Other Risks: While the absence of significant short interest suggests low immediate speculative pressure against the stock, this metric alone does not eliminate fundamental or sector-specific risks. Risk factors primarily relate to exposure to commodity price cycles for fertilizers and potash, foreign exchange fluctuations affecting its Canadian-based operations, and the inherent liquidity constraints of a mid-cap producer.

FAQs

Is NTR a good stock to buy?

Neutral to slightly bearish. While strong fertilizer demand provides cyclical support, concerning fundamentals include declining quarterly revenue, negative operating cash flow, and premium valuation metrics. With analysts maintaining "hold" ratings and commodity cycle risks persisting, this stock suits only investors comfortable with sector volatility and short-term uncertainty.

Is NTR stock overvalued or undervalued?

Based on the data provided, NTR appears to be overvalued. While its P/E ratio of 16.5 is reasonable, its high PS ratio of 4.8 and negative PEG ratio are significant red flags. The negative PEG ratio signals negative earnings growth expectations, which is difficult to justify. This overvaluation is exacerbated by weak fundamentals, including declining revenue, contracting profit margins, and poor operational efficiency indicated by a low ROE of 1.8%.

What are the main risks of holding NTR?

Based on Nutrien's (NTR) profile, the key risks of holding the stock are:

1. High exposure to volatile fertilizer and potash commodity prices, which directly drive the company's significant quarterly revenue fluctuations and profitability. 2. Operational inefficiency and working capital challenges, evidenced by a low ROE, extended 235-day operating cycle, and negative operating cash flow, straining liquidity. 3. Above-average stock price volatility (market risk), as indicated by its beta of 1.16, meaning the stock typically swings more than the broader market.

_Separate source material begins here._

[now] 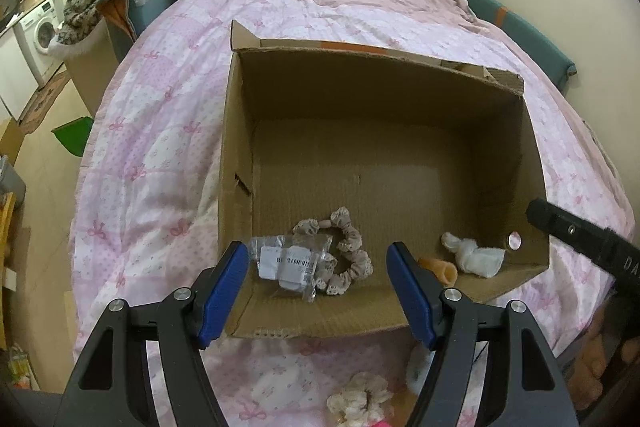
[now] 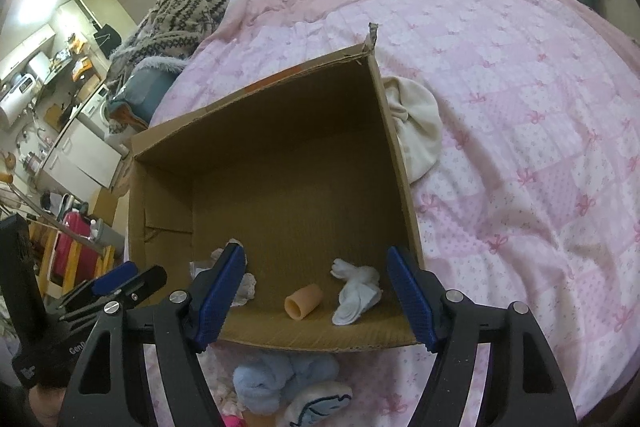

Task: Organize soft objects
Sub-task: 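Carry the bag and sock into the box and open both tools, then withdraw both tools from the box toward the pink duck and towel, then grasp the cream scrunchie with the left tool while the right tool grasps the blue towel, then carry the scrunchie and blue towel into the box and open both tools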

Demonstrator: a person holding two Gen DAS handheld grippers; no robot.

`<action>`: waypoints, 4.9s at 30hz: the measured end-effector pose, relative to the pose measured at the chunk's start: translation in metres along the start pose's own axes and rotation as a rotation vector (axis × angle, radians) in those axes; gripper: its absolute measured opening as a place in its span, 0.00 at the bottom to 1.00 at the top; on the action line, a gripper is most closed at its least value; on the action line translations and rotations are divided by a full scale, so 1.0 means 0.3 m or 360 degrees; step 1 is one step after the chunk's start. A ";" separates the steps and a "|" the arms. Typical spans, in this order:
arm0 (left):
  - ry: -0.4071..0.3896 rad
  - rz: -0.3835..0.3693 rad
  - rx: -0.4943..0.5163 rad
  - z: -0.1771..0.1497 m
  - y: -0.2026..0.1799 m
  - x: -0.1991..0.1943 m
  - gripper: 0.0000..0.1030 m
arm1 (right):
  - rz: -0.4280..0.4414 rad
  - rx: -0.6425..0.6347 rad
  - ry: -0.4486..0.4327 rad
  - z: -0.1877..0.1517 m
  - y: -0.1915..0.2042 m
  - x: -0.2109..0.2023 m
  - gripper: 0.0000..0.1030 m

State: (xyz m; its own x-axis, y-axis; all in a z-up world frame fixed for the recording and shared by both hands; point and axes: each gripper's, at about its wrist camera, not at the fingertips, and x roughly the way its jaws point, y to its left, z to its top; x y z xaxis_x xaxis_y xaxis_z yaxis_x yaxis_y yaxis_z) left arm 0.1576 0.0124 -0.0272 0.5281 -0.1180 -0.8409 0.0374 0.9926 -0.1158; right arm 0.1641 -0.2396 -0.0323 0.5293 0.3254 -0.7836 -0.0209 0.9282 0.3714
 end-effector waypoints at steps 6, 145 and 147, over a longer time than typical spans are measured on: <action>-0.0019 0.0014 -0.0025 -0.010 0.023 -0.030 0.67 | 0.0010 0.0020 -0.0011 -0.005 -0.003 -0.023 0.75; 0.0106 0.0109 -0.0129 -0.196 0.065 -0.153 0.15 | 0.0098 -0.0014 0.0382 -0.303 0.083 -0.081 0.38; 0.0075 0.0071 -0.0147 -0.173 0.068 -0.187 0.15 | 0.0117 -0.0025 0.0338 -0.284 0.087 -0.120 0.38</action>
State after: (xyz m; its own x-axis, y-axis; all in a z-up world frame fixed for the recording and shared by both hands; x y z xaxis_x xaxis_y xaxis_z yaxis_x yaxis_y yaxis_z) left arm 0.0847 0.0377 -0.0097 0.4872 -0.0769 -0.8699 -0.0649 0.9902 -0.1239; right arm 0.0721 -0.2117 -0.0370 0.3357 0.4213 -0.8425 -0.0669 0.9028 0.4248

What is the price forecast for NTR in 2026?

Based on the provided analysis, my forecast for Nutrien (NTR) through 2026 is cautious. Considering volatile fertilizer markets as the dominant factor, I project a base case target price range of $55-$65 and a bull case of $70-$80, contingent on a sustained recovery in agricultural demand. Key growth drivers would be a rebound in global grain prices tightening fertilizer supply, the company successfully streamlining its operational cycle to improve cash flow, and disciplined capital allocation. The main assumptions are that fertilizer price volatility persists but does not reach new extreme lows, and that Nutrien makes gradual progress on its working capital issues. This forecast is highly uncertain and heavily dependent on unpredictable commodity cycles and agricultural economics.